Rain as a metaphor for war in music

I’ve been listening to American Idiot after getting it from a friend recently, and I caught a lyric reference to “hear the sound of the fallin’ rain / comin’ down like an armageddon flame”. Which reminded me of Credence Clearwater Revival song “Who’ll Stop The Rain”.

Can anyone recommend some more protest-y songs that feature rain as a metaphor for war?

And more importantly, is there a reason for this trend (I know there are more out there, just can’t think of them)? Was it started in one place/poem/song or just kind of grew from other stuff?

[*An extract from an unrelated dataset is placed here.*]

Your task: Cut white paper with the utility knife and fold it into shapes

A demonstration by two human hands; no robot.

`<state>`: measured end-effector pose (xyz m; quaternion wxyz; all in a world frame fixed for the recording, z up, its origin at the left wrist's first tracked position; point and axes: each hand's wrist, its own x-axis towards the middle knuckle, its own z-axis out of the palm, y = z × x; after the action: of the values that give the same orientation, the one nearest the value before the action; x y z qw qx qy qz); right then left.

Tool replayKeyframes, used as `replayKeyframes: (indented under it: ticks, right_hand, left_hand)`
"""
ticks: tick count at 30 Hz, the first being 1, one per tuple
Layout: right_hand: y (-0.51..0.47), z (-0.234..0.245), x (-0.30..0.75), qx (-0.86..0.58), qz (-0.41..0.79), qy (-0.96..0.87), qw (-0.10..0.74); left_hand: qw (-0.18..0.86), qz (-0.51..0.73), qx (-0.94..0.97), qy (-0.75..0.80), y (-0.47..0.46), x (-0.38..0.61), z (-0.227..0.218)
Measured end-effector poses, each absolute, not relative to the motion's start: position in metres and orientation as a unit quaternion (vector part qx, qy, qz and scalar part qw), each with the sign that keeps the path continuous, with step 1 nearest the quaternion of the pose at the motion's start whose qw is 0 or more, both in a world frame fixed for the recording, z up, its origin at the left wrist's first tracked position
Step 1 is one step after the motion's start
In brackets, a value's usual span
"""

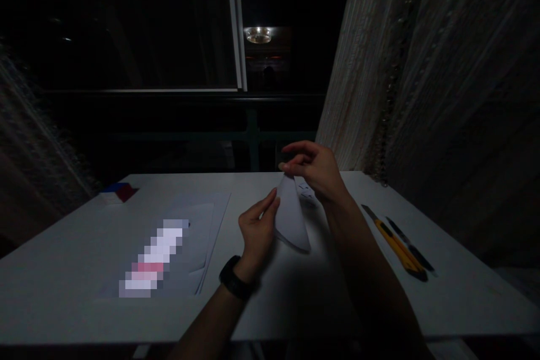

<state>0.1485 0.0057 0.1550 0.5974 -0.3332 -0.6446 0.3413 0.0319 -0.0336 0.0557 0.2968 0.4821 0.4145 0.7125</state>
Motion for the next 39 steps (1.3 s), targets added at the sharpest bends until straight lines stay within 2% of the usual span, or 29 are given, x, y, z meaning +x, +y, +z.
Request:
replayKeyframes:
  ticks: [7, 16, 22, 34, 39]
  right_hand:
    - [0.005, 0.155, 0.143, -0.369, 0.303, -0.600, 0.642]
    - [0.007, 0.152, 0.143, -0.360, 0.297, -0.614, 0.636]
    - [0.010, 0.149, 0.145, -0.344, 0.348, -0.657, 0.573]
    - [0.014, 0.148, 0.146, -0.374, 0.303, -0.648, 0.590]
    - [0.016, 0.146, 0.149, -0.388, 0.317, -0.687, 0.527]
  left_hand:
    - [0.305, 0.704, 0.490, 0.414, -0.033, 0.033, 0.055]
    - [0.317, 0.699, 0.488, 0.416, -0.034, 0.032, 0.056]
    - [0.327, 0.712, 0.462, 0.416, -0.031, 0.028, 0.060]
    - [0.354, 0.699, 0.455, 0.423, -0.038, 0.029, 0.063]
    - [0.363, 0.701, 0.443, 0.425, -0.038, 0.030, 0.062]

Well, there’s A Hard Rain’s A-Gonna Fall, which must have been tremendously influential, though I don’t know whether it was the first.

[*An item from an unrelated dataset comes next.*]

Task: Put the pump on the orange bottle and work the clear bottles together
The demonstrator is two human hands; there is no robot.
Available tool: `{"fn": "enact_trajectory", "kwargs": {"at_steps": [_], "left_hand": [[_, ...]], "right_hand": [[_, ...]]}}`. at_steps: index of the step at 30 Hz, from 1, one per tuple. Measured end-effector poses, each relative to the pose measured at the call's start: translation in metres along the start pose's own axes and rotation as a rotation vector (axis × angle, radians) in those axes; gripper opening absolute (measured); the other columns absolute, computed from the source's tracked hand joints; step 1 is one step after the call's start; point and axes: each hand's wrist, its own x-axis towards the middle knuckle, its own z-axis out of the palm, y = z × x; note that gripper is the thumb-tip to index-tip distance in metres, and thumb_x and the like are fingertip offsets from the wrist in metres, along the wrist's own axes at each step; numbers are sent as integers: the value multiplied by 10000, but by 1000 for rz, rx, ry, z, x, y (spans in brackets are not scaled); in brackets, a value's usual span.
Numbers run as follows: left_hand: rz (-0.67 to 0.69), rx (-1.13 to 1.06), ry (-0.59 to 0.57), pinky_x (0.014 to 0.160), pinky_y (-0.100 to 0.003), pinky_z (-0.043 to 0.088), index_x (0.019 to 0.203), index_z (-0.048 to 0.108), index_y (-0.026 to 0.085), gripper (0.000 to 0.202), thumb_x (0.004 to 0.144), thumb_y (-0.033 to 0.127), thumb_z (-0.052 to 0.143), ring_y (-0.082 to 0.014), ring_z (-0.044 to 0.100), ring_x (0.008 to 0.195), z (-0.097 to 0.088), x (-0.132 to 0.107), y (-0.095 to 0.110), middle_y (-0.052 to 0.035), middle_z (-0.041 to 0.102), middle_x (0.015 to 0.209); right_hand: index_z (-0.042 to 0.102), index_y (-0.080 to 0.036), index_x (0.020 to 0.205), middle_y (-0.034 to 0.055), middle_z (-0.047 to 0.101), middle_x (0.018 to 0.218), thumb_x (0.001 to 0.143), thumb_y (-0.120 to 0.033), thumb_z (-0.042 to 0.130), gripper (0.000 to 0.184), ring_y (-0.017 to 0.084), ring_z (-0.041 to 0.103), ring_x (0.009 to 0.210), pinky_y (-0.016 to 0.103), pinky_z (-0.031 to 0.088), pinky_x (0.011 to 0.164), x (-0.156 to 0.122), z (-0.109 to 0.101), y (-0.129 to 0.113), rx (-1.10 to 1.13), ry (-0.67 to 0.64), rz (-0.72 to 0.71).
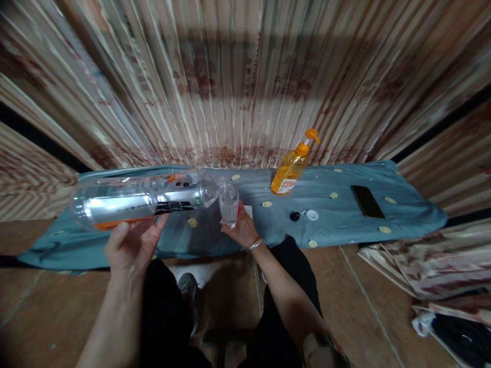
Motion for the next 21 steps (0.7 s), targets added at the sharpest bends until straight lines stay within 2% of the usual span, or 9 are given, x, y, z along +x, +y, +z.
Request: {"fn": "enact_trajectory", "kwargs": {"at_steps": [6, 14, 21], "left_hand": [[0, 16, -1, 908, -416, 604, 703, 715, 254, 389, 421, 359, 961, -267, 693, 1032, 0, 1, 0, 10, 753, 771], [5, 3, -19, 943, -441, 582, 805, 735, 316, 430, 440, 343, 960, -281, 672, 1110, 0, 3, -1, 29, 759, 806], [18, 8, -57, 976, -443, 560, 864, 736, 328, 435, 482, 357, 943, -284, 647, 1167, 0, 2, -1, 16, 767, 921]], "right_hand": [[379, -92, 1437, 202, 676, 1244, 707, -352, 766, 866, 349, 680, 1145, 481, 559, 981, 0, 1, 1, 23, 2, -5], [372, -89, 1439, 208, 684, 1234, 708, -357, 767, 873, 351, 683, 1142, 487, 565, 972, 0, 1, 1, 42, -2, 0], [354, -95, 1456, 197, 685, 1234, 705, -354, 763, 893, 345, 677, 1153, 482, 572, 960, 0, 1, 0, 38, -3, 11]]}}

And I wonder, still I wonder, who’ll post in this thread?

Not a protest-y song recommendation, per se., and it’s been a while since I’ve listened to it, but “Bullet the Blue Sky” by U2, has some rain metaphors. It was written about the US involvement in El Salvador.

Also not a war protest song, but what the heck (and this is from memory):
From Emerson, Lake and Palmer’s “Tarkus”, part III called “Battlefield” -

“All the blades are sharp, the arrows fly
Where the victims of your armies lie.
But were the blades of grass, and arrows rain
Then there’d be no sorrow, be no pain”.

I wouldn’t call it a protest-y song, but I always assumed Peter Gabriel’s “Red Rain” was a reference to the Cold War.